**Task to complete:** Return the data below exactly, stopping after the line with "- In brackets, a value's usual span".

(Data segment begins)

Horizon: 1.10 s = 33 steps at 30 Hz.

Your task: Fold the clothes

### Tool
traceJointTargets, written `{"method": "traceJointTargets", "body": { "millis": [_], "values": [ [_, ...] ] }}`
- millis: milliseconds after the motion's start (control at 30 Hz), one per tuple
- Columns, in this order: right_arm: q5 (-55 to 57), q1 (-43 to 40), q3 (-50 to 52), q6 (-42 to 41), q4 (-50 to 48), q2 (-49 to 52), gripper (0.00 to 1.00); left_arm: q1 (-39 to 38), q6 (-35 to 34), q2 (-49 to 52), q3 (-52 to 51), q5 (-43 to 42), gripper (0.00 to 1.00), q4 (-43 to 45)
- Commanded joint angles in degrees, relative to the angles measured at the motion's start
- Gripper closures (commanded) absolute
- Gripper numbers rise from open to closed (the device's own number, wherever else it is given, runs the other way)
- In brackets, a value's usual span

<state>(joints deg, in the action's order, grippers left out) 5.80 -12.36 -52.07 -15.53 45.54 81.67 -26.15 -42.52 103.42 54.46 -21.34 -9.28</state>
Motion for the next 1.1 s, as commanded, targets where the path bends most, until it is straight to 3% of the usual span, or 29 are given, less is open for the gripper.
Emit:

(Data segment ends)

**Exercise answer:**
Horizon: 1.10 s = 33 steps at 30 Hz.

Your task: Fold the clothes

### Tool
traceJointTargets, written `{"method": "traceJointTargets", "body": { "millis": [_], "values": [ [_, ...] ] }}`
- millis: milliseconds after the motion's start (control at 30 Hz), one per tuple
- Columns, in this order: right_arm: q5 (-55 to 57), q1 (-43 to 40), q3 (-50 to 52), q6 (-42 to 41), q4 (-50 to 48), q2 (-49 to 52), gripper (0.00 to 1.00); left_arm: q1 (-39 to 38), q6 (-35 to 34), q2 (-49 to 52), q3 (-52 to 51), q5 (-43 to 42), gripper (0.00 to 1.00), q4 (-43 to 45)
- Commanded joint angles in degrees, relative to the angles measured at the motion's start
- Gripper closures (commanded) absolute
- Gripper numbers rise from open to closed (the device's own number, wherever else it is given, runs the other way)
- In brackets, a value's usual span

This answer is now finished.